Exercise directions:
This exercise asks for an exact copy of the lines from the one containing "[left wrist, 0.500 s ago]" through the final line of the material, with pictures omitted.

** Information shown follows **

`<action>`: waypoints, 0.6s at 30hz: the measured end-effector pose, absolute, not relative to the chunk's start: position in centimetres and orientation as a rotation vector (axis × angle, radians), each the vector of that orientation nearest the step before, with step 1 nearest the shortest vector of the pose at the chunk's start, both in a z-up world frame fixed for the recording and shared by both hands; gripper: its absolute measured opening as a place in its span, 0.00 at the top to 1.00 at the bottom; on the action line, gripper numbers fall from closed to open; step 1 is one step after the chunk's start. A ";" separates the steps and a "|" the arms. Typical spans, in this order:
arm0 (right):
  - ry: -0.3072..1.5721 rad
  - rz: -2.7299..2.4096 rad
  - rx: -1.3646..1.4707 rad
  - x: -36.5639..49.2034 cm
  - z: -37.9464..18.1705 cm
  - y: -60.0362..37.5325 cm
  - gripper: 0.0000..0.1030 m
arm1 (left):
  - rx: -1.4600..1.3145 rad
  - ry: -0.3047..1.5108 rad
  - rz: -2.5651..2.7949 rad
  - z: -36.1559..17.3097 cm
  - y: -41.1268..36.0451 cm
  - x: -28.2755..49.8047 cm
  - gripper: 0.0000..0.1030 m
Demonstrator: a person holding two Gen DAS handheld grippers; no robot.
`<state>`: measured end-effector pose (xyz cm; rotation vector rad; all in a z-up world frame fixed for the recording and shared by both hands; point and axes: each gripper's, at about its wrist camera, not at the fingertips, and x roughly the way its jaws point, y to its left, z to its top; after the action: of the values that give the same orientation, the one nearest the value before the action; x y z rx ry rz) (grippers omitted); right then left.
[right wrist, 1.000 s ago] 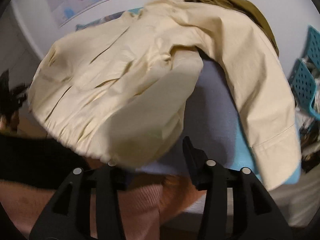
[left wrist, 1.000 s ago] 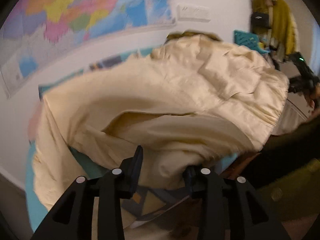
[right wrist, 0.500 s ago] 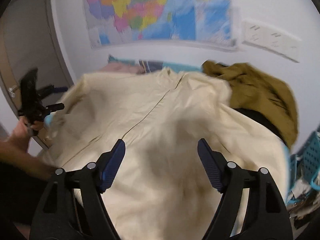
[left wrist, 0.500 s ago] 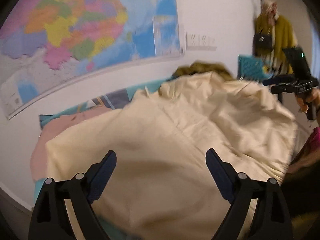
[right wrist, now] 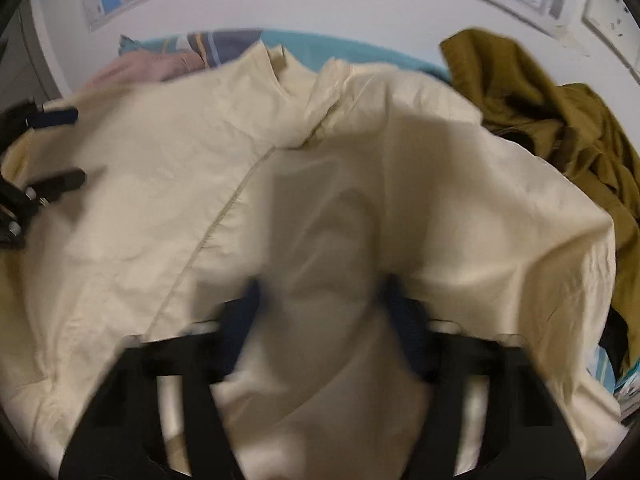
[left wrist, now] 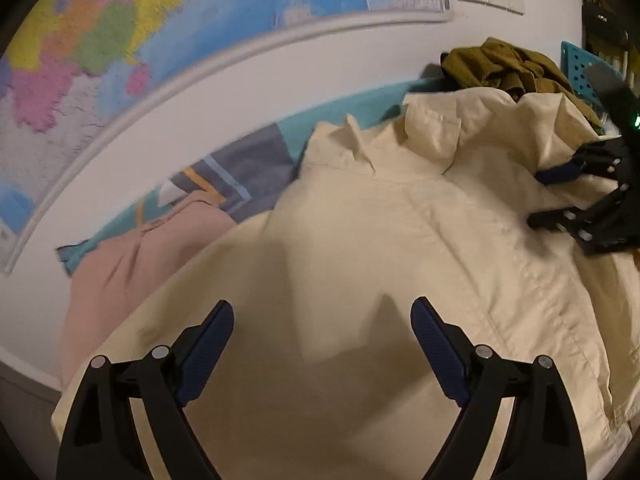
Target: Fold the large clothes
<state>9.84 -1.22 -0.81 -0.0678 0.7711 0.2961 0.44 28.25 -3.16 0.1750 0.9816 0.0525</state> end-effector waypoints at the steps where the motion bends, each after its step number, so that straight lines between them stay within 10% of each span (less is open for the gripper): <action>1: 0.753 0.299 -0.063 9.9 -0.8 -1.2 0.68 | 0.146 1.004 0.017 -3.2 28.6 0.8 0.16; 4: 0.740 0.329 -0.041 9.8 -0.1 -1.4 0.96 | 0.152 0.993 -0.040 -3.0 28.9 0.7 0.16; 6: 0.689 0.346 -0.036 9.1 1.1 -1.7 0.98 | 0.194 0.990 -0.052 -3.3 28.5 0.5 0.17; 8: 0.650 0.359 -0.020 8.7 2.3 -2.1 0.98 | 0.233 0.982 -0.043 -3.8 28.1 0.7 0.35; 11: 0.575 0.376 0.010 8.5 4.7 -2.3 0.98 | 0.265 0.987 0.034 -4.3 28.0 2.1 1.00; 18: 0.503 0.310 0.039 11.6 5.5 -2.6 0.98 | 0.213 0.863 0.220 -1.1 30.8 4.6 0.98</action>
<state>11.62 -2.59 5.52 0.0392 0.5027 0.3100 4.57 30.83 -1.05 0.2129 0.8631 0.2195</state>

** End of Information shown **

Result of this task:
[left wrist, 0.500 s ago] 
[right wrist, now] 
[left wrist, now] 
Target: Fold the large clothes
<state>9.84 -1.22 -0.81 -0.0678 0.7711 0.2961 0.44 28.25 -3.16 0.1750 0.9816 0.0525</state> end-effector waypoints at the steps where the motion bends, each after its step number, so that straight lines between them stay within 10% of each span (less is open for the gripper): <action>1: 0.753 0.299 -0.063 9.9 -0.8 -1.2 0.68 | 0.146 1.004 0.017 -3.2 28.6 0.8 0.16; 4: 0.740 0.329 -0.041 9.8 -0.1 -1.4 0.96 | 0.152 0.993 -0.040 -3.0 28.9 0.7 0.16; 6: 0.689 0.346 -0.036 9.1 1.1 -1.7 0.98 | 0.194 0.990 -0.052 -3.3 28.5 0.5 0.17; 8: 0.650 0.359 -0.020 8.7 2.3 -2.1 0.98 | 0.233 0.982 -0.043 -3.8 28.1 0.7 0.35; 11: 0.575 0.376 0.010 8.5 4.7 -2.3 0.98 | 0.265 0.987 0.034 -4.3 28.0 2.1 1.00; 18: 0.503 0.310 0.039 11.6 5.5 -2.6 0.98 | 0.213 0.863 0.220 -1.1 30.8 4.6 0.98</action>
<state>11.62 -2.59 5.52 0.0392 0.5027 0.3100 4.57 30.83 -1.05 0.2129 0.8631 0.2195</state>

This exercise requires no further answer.